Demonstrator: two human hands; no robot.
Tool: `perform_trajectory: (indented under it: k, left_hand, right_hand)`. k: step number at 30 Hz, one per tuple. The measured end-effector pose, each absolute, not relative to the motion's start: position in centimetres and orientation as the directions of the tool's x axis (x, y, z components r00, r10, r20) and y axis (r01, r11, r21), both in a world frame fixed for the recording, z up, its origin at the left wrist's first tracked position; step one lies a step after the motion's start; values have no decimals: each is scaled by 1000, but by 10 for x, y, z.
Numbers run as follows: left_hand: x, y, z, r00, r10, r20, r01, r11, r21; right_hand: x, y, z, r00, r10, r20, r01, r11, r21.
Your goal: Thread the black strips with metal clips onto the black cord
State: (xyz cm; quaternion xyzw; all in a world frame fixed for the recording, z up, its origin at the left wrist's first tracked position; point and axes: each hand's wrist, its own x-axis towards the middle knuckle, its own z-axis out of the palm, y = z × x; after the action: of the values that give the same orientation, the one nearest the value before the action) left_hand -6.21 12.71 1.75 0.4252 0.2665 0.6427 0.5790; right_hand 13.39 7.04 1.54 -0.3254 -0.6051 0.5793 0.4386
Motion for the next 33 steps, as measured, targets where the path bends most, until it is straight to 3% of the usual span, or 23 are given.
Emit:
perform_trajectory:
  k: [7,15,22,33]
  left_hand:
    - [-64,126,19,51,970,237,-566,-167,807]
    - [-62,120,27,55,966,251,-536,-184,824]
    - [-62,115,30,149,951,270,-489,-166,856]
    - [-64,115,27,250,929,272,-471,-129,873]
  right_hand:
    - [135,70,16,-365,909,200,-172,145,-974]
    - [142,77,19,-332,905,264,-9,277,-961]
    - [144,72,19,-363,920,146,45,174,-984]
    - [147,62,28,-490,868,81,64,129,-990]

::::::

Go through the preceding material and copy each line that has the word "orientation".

__Response__:
Tool: `perform_trajectory: (indented under it: k, left_hand, right_hand)`. k: step number at 30 Hz, one per tuple. The measured end-effector pose, each absolute, not relative to the motion's start: position in centimetres and orientation as the directions of the tool's x axis (x, y, z components r00, r10, r20) and y axis (r01, r11, r21), both in a world frame fixed for the recording, z up, its origin at the left wrist's first tracked position; step one lies a step after the motion's start; values have no decimals: each is scaled by 1000, but by 10 for x, y, z.
State: (xyz cm; quaternion xyzw; all in a world frame fixed for the recording, z up, its origin at the left wrist's first tracked position; point and axes: each hand's wrist, its own x-axis towards the middle knuckle, its own z-axis out of the palm, y = z × x; after the action: of the values that give the same orientation, the one nearest the value before the action) left_hand -6.21 12.71 1.75 0.4252 0.2665 0.6427 0.5790; right_hand 13.39 7.04 1.54 -0.3254 -0.6051 0.5793 0.4386

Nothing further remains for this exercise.